Low income puts damper on festive mood

18 Dec, 2016 - 00:12 0 Views

The Sunday News

Dickson Mangena, Business Reporter
THE prevailing liquidity crunch and the general low disposable income are likely to dampen the festive mood of the majority of people in the country.

Zimbabwe Congress of Trade Unions western region chairperson Mr Reason Ngwenya said the spending extravagance associated with the festive season have been on a continuous decline over the years due to low disposable income by the employed.

“In the last five years workers have not got any salary increase and that has had an impact on the quality of the festive season they have been having. In the past there have been a 13th cheque and these days it’s uncertain if they will get it,” said Mr Ngwenya.

He said workers’ rights especially of getting living wages have been critically infringed upon and he further stated that people should use their cash sparingly.

“We urge workers to do festivities sparingly as it is now clear that they will no longer be as good as they used to in the past.

We urge them to be mindful that there is January coming where they would be met with school fees needs,” said Mr Ngwenya.

He said measures introduced by the Government to cushion people from having their earnings plundered by bank charges as well as the introduction of import restrictions on certain goods that can be produced locally were noble moves but came at a time when people had already felt the brunt of hardship.

“Why did it take so long for Government to cut bank charges?
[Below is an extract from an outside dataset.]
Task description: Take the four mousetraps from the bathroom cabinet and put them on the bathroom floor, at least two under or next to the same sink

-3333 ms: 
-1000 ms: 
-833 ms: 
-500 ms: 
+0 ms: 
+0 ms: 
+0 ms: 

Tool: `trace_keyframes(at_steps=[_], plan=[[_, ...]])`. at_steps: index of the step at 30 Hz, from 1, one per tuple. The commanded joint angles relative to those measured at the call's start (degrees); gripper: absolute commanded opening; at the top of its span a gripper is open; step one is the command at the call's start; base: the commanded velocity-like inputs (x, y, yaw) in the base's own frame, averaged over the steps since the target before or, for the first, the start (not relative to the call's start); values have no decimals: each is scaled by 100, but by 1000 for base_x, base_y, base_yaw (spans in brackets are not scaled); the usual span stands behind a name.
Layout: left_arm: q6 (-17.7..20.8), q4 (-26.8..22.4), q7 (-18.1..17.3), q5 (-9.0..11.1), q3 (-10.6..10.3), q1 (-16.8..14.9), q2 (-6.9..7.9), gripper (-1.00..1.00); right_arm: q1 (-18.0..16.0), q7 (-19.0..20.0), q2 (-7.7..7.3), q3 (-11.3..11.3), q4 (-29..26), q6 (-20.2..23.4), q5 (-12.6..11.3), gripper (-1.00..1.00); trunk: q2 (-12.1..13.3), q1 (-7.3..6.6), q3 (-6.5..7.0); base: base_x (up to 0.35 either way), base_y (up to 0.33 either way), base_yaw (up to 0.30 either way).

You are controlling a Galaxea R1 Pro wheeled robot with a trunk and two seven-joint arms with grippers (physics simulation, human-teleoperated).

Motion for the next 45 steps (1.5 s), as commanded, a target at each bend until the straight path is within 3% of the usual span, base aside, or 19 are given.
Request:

Because when it happened, it was a little too late as the damage had been done. Even the promotion of local products came too late as they are now too expensive compared to those from other countries,” said Mr Ngwenya.

Consumer Council of Zimbabwe Matabeleland regional manager Mr Comfort Muchekeza said the hype associated with the festive season has over the last decade fizzled out largely due to low spending power by consumers.
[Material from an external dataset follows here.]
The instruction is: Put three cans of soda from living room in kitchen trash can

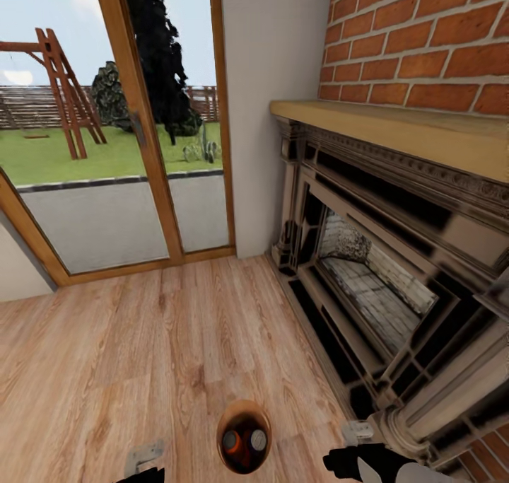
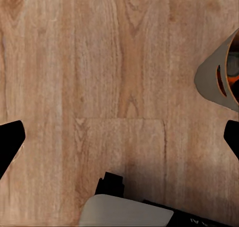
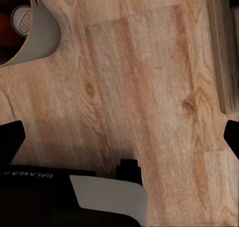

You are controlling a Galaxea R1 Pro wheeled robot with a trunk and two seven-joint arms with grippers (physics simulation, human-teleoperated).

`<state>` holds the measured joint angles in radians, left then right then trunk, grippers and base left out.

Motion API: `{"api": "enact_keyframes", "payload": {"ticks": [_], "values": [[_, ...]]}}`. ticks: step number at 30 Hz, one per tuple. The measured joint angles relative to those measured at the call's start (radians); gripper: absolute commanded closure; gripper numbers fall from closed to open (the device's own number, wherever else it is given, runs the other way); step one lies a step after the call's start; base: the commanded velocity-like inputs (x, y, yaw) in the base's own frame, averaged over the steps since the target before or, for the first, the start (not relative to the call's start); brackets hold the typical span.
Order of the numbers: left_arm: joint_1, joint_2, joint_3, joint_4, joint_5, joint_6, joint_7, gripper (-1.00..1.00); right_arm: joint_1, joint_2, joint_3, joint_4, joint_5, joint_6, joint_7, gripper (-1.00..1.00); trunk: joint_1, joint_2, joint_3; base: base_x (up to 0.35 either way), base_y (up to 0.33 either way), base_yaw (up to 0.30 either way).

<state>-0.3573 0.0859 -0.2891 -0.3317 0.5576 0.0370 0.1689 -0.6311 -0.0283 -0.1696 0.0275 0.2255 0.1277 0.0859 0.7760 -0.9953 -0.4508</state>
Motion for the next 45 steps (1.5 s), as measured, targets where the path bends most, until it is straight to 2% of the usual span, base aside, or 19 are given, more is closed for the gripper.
{"api": "enact_keyframes", "payload": {"ticks": [4, 7, 11, 14, 25, 38, 45], "values": [[0.0, -0.001, -0.028, 0.058, 0.002, -0.032, -0.003, -1.0, 0.015, -0.006, -0.001, 0.001, 0.0, -0.001, 0.0, -1.0, -0.015, 0.028, 0.019, 0.0, 0.0, 0.0], [0.009, 0.0, -0.033, 0.07, 0.003, -0.037, -0.022, -1.0, 0.023, -0.007, -0.001, 0.002, 0.0, -0.002, 0.0, -1.0, -0.027, 0.049, 0.033, 0.0, 0.0, 0.0], [0.027, -0.001, -0.038, 0.08, 0.001, -0.041, -0.077, -1.0, 0.053, -0.008, -0.001, 0.002, -0.001, -0.002, 0.0, -1.0, -0.042, 0.077, 0.052, 0.0, 0.0, 0.0], [0.031, -0.001, -0.038, 0.083, 0.001, -0.042, -0.086, -1.0, 0.067, -0.008, -0.001, 0.002, -0.001, -0.002, 0.0, -1.0, -0.054, 0.098, 0.066, 0.0, 0.0, 0.0], [0.047, -0.01, -0.039, 0.124, 0.002, -0.043, -0.095, -1.0, 0.095, -0.01, -0.001, 0.005, -0.002, -0.002, 0.0, -1.0, -0.096, 0.175, 0.118, 0.0, 0.0, 0.0], [0.086, -0.012, -0.039, 0.132, 0.004, -0.069, -0.094, -1.0, 0.16, -0.04, -0.002, 0.002, -0.002, -0.003, 0.0, -1.0, -0.146, 0.266, 0.177, 0.0, 0.0, 0.0], [0.102, -0.012, -0.038, 0.132, 0.005, -0.07, -0.094, -1.0, 0.184, -0.046, -0.001, 0.002, -0.002, -0.005, 0.0, -1.0, -0.173, 0.315, 0.205, 0.0, 0.0, 0.0]]}}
“For the past 10 years the festive season has been dampening because people generally do not have money to spend,” said Mr Muchekeza.
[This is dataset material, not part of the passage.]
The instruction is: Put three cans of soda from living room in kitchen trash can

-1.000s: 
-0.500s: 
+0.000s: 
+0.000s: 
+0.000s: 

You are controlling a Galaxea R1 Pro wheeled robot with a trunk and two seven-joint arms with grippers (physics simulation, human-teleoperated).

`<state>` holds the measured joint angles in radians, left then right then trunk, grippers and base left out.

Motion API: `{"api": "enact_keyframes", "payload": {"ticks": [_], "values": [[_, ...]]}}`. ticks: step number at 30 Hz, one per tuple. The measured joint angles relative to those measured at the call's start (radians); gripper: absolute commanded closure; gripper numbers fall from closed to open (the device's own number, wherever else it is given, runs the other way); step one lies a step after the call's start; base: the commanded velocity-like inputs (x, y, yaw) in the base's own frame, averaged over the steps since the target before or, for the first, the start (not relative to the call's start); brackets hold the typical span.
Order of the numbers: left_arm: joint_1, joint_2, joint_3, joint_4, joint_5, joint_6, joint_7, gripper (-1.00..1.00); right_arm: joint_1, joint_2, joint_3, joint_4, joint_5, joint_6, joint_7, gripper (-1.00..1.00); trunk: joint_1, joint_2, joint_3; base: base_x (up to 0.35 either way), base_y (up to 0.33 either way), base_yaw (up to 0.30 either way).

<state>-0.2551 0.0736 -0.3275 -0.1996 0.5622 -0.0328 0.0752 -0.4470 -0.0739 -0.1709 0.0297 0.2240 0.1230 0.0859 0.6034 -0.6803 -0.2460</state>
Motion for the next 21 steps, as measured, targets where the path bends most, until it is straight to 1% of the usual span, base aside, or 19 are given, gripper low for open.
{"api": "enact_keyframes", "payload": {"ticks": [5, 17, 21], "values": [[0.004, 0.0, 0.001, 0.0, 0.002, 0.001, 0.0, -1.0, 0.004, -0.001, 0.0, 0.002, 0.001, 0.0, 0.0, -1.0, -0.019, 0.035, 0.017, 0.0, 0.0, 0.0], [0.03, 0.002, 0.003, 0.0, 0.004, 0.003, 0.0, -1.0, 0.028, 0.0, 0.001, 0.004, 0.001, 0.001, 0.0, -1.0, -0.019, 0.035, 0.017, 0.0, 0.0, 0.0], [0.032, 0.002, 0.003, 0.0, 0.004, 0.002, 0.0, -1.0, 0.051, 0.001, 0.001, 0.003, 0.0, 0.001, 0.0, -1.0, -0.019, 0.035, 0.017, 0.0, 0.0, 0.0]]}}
He, however, urged both service providers and the public to embrace the use of modern transactional methods such as plastic money to avert the biting cash crisis.

“The cash crisis is not as bad as it is portrayed. There are remedies around it, which include among others, Point of Sale (PoS) machines and mobile phone-based money transfers. The only issue now is for service providers to embrace these systems to ease the use of cash so that consumers will not be disadvantaged on their festivities. Consumers can still buy their festive needs without the need of having cash at hand. Although, a challenge may come in transport where operators aren’t using PoS machines for their transactions,” Mr Muchekeza said.

He said the Government through the Reserve Bank of Zimbabwe should further reduce transaction charges for the use of bank cards and mobile phone-based money transfers.

“The challenge that consumers are facing are the charges that are associated with the use of PoS machines and mobile money.

For the PoS transaction you realise that the charges differ especially if your bank card does not match the bank the retailer is using. As for mobile money, consumers are made to pay for cash out charges when service providers say they need to get their money in full,” said Mr Muchekeza.

According to the schedule, depositors are now charged 20 cents for withdrawing an amount of $20 and 25 cents if one is withdrawing the same amount over the counter; 50 cents for a $50 amount withdrawn through Automated Teller Machine (ATM) and 63 cents over the counter.

Depositors will now incur $1 for a $100 amount withdrawn via ATM and 25 cents more if they did this over the counter.

Before the new charges were introduced, depositors incurred between $1,50 and $2,50 in bank withdrawal charges. Some went up to $5,50 depending on the banking institution.